Dirty Electronics: Mute Synth

Sat 22nd October 2011
This is an archive item from Supersonic 2011
Theatre Space

Workshop 4-hours

Performance c. 30 mins

Take part in building the Mute Synth and a large group performance with Dirty Electronics. The Dirty Electronics Mute Synth is a hand-held touch and tilt instrument with copper etched artwork and contoured printed circuit board that was designed in collaboration with Mute and graphic designer Adrian Shaughnessy. The instrument brings together many Dirty Electronics aesthetics and instrument designs into one device in particular creating an instrument of the hand (in terms of both playing and building), a noise-based device that utilises feedback, and exploring the relationship between artwork and circuit board. It combines sound synthesis with a sequencer/pulser, and it is knobless. The Mute Synth is controlled by using the conductivity of the human body to complete the instrument’s circuit when the copper etching is touched. There are touch points on both sides of the circuit board, and the instrument is designed to be played with thumbs and fingers. Two tilt switches on different planes allow for gestural control of the sequencer. Pulsating brilliant white noise and grunge in the hand!

This workshop costs £15 to weekend ticket holders and spaces are limited. Please email [email protected] to book a place.
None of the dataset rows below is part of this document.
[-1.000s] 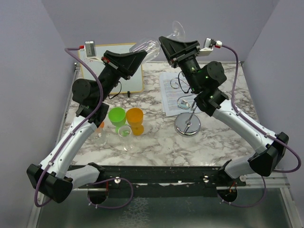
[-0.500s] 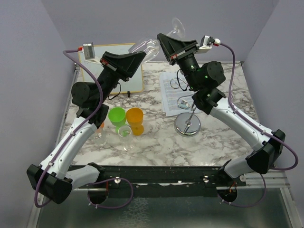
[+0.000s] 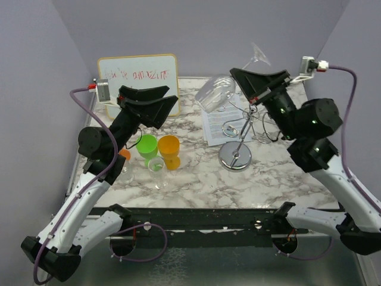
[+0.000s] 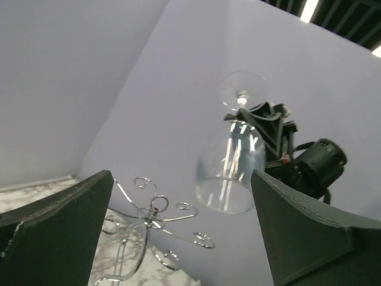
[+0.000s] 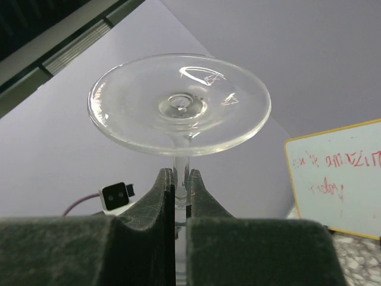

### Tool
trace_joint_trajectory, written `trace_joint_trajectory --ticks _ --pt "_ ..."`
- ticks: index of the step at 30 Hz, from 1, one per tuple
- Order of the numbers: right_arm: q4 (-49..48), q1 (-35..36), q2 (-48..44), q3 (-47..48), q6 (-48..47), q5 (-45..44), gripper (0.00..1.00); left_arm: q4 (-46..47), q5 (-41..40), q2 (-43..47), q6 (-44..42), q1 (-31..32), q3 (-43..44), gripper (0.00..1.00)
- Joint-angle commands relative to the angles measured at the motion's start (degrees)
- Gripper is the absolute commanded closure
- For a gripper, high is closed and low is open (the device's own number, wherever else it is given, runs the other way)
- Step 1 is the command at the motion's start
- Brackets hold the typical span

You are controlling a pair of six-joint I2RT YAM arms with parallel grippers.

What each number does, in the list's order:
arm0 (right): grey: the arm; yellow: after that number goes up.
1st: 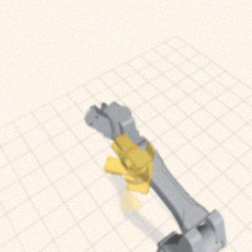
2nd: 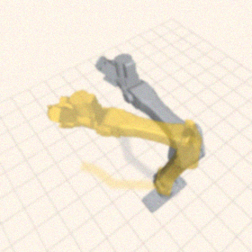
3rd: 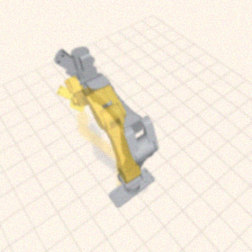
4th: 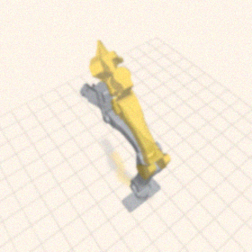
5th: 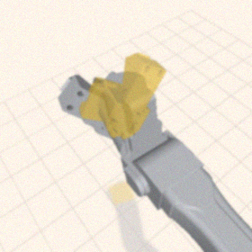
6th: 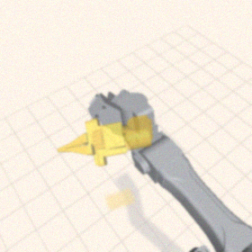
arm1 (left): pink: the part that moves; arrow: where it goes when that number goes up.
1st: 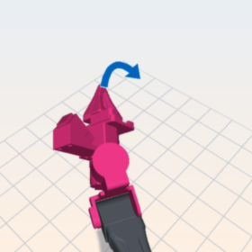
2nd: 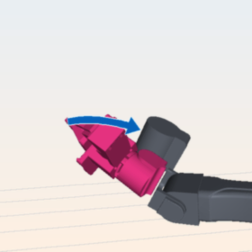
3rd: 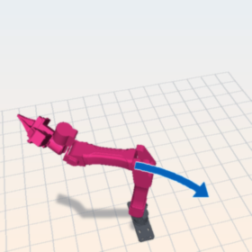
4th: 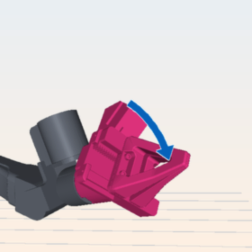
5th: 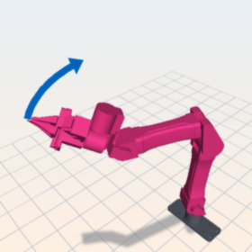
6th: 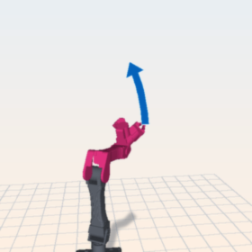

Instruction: Place the wine glass upside down on the wine glass rack

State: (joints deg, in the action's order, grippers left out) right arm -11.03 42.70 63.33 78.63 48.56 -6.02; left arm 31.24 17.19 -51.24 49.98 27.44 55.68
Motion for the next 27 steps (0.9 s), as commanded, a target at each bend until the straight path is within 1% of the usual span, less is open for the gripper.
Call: trace_joint_trajectory --ticks 1,4,7,9,10,14,16,21,24,27 --pt "13.53 0.22 -7.46 -0.17 -10.23 4.42 1.0 -10.14 -0.72 3.32 -8.26 -0.04 2.21 0.01" --pt "19.99 0.22 -11.89 0.74 -15.19 8.61 0.99 -19.33 -2.29 2.92 -11.8 -0.03 5.95 0.01" --pt "29.44 0.19 -15.08 3.79 -21.28 13.69 0.99 -27.14 -3.95 1.39 -14.52 -0.02 9.52 0.01" --pt "33.79 0.28 -17.71 3.95 -25.83 16.75 1.0 -30.37 -4.03 0.03 -15.87 -0.02 10.9 0.01" --pt "36.08 0.21 -18.98 3.67 -27.3 16.9 0.99 -31.06 -4.01 -0.87 -16.17 -0.02 11.56 0.01" --pt "45.85 0.25 -21.34 3.25 -30.73 18.0 1.0 -35.02 -1.53 -5.56 -16.45 -0.02 13.46 0.01" --pt "50.61 0.28 -21.81 2.48 -31.54 16.99 0.99 -36.13 0.87 -8.22 -16.11 -0.02 14.51 0.01" --pt "59.81 0.27 -23.69 -0.14 -34.96 8.6 0.99 -36.26 5.4 -13.39 -14.94 -0.02 15.59 0.01" --pt "60.41 0.22 -25.44 -3.09 -35.83 4.79 0.99 -35.75 5.73 -15.23 -14.54 -0.04 15.43 0.01" --pt "61.66 0.23 -25.13 -3.99 -36.33 4.02 0.99 -34.3 6.76 -17.31 -13.72 -0.02 15.4 0.01"
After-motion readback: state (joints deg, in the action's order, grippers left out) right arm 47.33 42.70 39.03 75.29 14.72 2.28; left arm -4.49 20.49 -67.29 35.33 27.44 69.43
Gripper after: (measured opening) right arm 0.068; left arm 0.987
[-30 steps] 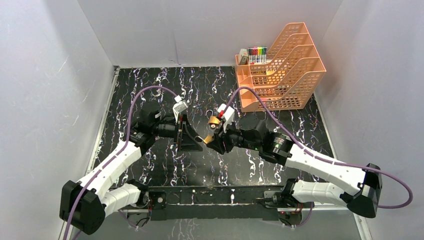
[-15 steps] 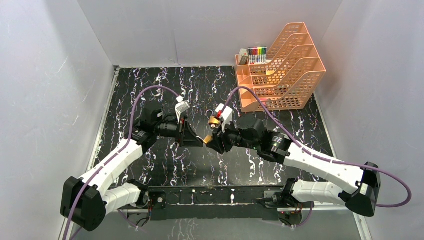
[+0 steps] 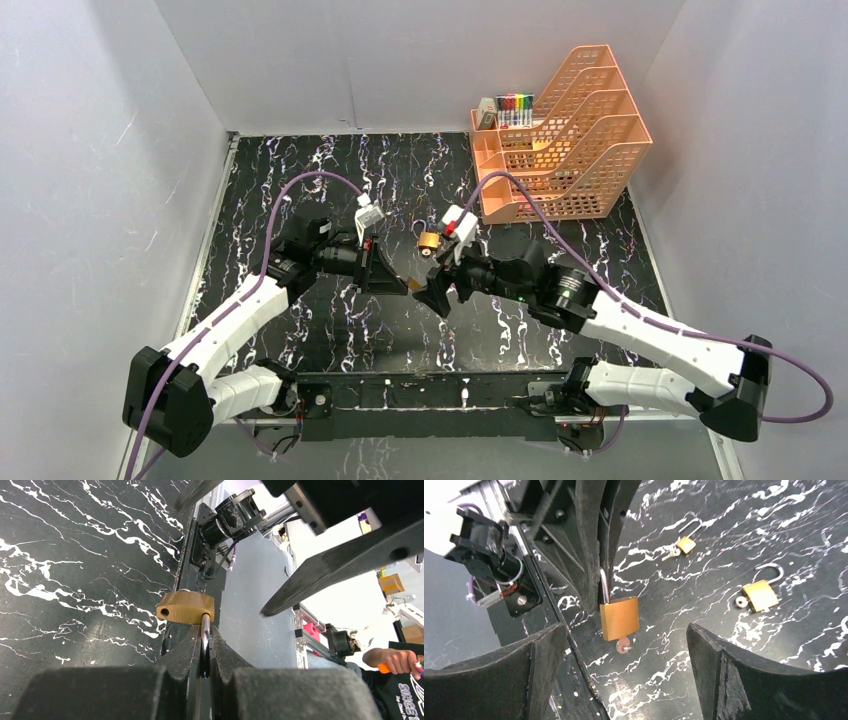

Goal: Lock with the key
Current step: Pick up the lock from the center of the board.

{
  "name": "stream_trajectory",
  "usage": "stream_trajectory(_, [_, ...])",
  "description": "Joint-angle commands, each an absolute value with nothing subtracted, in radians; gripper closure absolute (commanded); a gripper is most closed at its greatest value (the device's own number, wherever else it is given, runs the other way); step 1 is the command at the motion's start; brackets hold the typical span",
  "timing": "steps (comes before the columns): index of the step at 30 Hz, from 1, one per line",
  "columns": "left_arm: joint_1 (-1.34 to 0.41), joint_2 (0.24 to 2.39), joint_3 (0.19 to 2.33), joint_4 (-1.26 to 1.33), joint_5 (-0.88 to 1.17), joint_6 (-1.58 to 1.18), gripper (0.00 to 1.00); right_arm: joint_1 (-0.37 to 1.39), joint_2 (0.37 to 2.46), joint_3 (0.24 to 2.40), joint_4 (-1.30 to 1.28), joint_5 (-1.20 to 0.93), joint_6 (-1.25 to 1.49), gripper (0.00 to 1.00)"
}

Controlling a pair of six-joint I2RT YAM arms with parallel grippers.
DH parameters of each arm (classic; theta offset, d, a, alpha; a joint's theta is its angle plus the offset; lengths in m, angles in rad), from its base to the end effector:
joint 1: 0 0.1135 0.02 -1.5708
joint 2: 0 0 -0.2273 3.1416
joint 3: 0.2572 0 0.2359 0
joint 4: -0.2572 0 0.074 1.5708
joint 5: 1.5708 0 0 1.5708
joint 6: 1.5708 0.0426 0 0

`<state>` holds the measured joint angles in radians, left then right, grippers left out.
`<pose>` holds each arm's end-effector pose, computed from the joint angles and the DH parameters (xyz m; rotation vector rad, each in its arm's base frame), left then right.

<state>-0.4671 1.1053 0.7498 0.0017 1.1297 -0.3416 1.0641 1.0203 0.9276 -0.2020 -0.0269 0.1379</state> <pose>0.1962 -0.1421 0.2615 0.9396 1.8113 -1.5992 0.1181 0.2151 0.3120 -0.8908 1.7405 0.8415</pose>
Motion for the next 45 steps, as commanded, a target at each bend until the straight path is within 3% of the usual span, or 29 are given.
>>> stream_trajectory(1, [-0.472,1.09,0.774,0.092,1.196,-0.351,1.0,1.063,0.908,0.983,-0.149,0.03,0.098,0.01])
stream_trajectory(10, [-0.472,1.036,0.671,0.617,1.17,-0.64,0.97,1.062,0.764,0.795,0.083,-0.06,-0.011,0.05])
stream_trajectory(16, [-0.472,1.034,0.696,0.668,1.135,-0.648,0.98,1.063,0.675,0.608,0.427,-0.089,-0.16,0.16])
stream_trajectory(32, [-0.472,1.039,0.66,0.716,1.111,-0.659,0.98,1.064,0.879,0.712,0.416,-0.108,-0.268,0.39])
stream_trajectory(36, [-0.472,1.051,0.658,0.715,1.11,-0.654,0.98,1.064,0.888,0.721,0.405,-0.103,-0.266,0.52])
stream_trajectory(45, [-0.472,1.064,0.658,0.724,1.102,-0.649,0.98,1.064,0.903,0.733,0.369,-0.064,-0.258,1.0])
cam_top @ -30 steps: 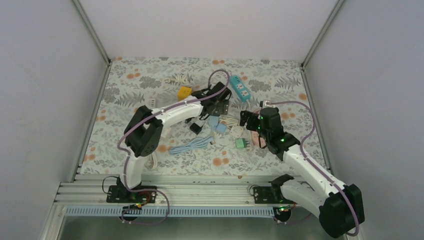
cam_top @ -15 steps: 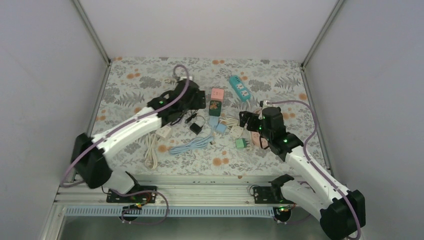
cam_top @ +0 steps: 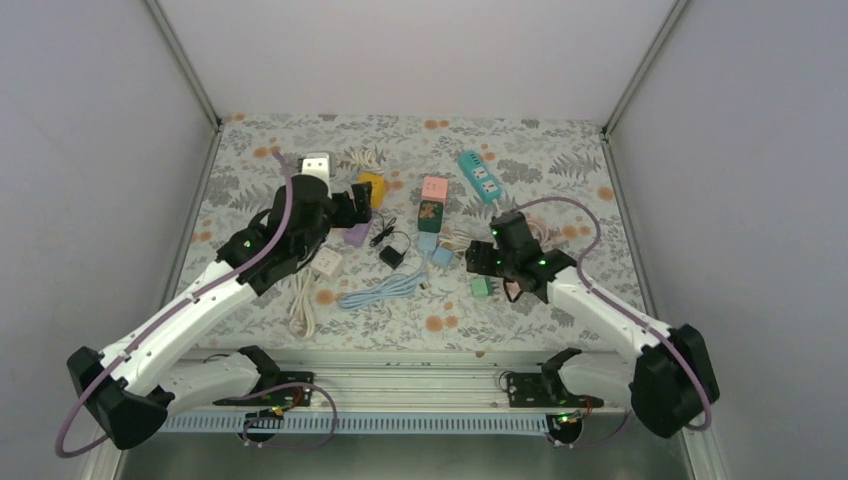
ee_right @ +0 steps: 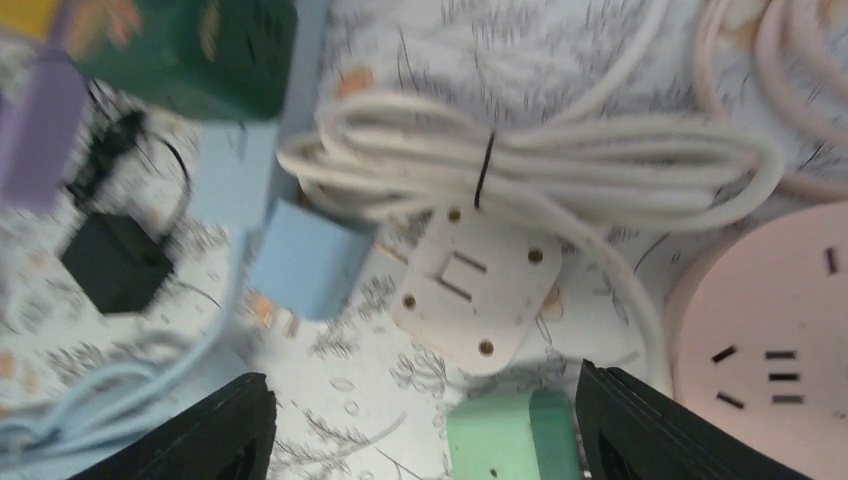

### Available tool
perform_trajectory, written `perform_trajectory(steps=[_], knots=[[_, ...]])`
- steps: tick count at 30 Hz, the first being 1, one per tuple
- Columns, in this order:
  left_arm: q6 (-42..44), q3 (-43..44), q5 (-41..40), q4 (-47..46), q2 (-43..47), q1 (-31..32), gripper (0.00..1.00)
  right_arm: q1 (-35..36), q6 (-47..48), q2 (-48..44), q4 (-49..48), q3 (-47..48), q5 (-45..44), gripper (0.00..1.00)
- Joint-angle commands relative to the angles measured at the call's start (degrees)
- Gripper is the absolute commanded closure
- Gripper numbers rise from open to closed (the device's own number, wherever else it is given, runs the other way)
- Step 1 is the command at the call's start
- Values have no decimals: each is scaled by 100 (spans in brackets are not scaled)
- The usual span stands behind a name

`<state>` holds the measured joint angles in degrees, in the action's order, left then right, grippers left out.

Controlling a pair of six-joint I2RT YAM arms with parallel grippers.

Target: Insert the plug

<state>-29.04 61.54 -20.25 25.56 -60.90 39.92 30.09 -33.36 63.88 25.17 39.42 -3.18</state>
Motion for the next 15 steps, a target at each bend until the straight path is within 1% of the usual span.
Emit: perform_trajectory(steps=[1, 3, 6, 9, 13, 15], knots=[[80, -394, 329, -256, 337, -142, 0, 230, -474, 419, 431, 155, -273, 26], [76, -568, 514, -388, 479, -189, 0, 239, -722, 438, 452, 58, -330, 28], [45, -837, 709, -641, 622, -204, 0, 240, -933, 419, 390, -173, -446, 28], [81, -994, 1039, -877, 635, -212, 0, 246, -774, 592, 339, -233, -335, 29], [91, -1029, 1249, -999, 570, -213, 0, 244, -453, 847, 342, -111, -44, 32], [91, -1022, 1369, -1037, 499, -221, 0, 249, -365, 1003, 386, -49, 213, 37]])
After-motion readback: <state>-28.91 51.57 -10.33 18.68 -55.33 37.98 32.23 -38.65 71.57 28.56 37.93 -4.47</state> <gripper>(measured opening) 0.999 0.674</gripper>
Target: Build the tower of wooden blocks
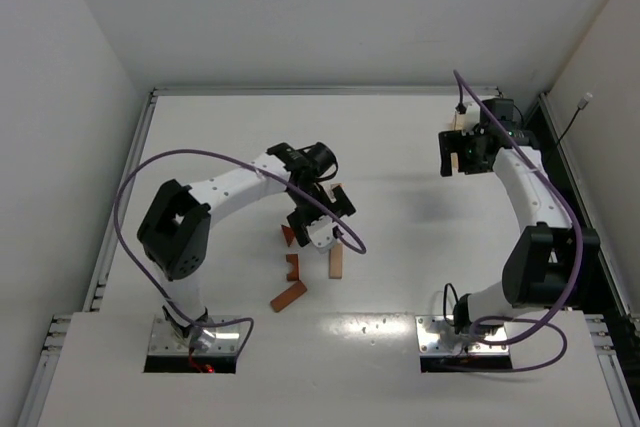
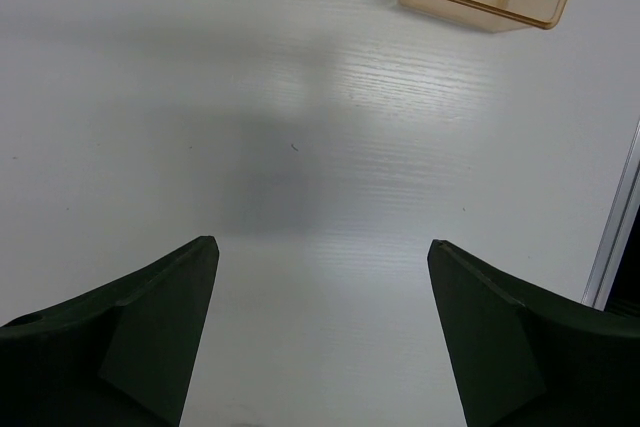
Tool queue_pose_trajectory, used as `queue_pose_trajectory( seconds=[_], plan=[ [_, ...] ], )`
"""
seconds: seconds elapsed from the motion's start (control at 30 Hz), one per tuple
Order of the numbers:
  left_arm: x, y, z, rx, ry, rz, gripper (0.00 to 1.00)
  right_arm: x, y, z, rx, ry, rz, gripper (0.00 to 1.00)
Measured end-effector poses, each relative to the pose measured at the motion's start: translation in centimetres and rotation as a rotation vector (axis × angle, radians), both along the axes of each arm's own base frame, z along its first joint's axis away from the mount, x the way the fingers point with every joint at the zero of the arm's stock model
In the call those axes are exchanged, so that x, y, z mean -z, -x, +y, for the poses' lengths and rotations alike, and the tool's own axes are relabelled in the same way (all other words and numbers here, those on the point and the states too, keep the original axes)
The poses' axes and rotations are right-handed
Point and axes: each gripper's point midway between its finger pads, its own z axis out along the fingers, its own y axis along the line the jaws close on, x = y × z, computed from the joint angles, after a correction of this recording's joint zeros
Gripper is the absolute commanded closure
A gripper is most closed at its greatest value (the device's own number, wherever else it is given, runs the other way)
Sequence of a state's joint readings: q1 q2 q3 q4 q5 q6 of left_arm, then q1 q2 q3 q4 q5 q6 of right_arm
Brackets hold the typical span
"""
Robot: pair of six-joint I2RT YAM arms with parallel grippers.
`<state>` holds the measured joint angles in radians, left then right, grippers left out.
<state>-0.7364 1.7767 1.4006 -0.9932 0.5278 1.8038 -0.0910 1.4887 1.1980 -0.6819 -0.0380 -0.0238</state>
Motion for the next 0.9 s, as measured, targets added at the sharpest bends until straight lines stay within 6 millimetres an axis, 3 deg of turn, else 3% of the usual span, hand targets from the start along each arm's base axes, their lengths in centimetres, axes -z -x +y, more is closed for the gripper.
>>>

Dirty Electronics Mute Synth from Dirty Electronics on Vimeo.

Bio

Since 2003, John Richards has been exploring the idea of Dirty Electronics that focuses on face-to-face shared experiences, ritual, gesture, touch and social interaction. In Dirty Electronics, process and performance are inseparably bound. The ‘performance’ begins on the workbench devising instruments and is extended onto the stage through playing and exploring these instruments.
The Dirty Electronics Ensemble is a large group that explore these ideas and whose members are often made-up of workshop participants. The workshop is central to the Ensemble in that all of the musicians have to build their own instrument for performance. In 2008, the group performed pieces specially written for the Ensemble by, amongst others, Japanese noise artists Merzbow, Pauline Oliveros, Howard Skempton (founder member of the Scratch Orchestra), Gabriel Prokofiev and Nicholas Bullen (ex-Napalm Death and Scorn). Other notable collaborations include working with Rolf Gehlhaar (original Stockhausen group), Chris Carter from Throbbing Gristle, Keith Rowe, Anat Ben-David (Chicks on Speed) and STEIM (Amsterdam). In 2011 Dirty Electronics created a specially commissioned hand-held synth for Mute Records. Workshops and performances with Dirty Electronics have taken place internationally including: the Southbank Centre (London), FutureEverything (Manchester), Short Circuit Festival, the Roundhouse (London), Bent Festival (Los Angeles), Zentrum fur Kunst und Medientechnologie (ZKM) (Germany), Institute of Contemporary Art (ICA) (London), Supersonic Festival (Birmingham), Tokyo University of the Arts (Japan), University of the Arts (Berlin), and IRCAM (Paris).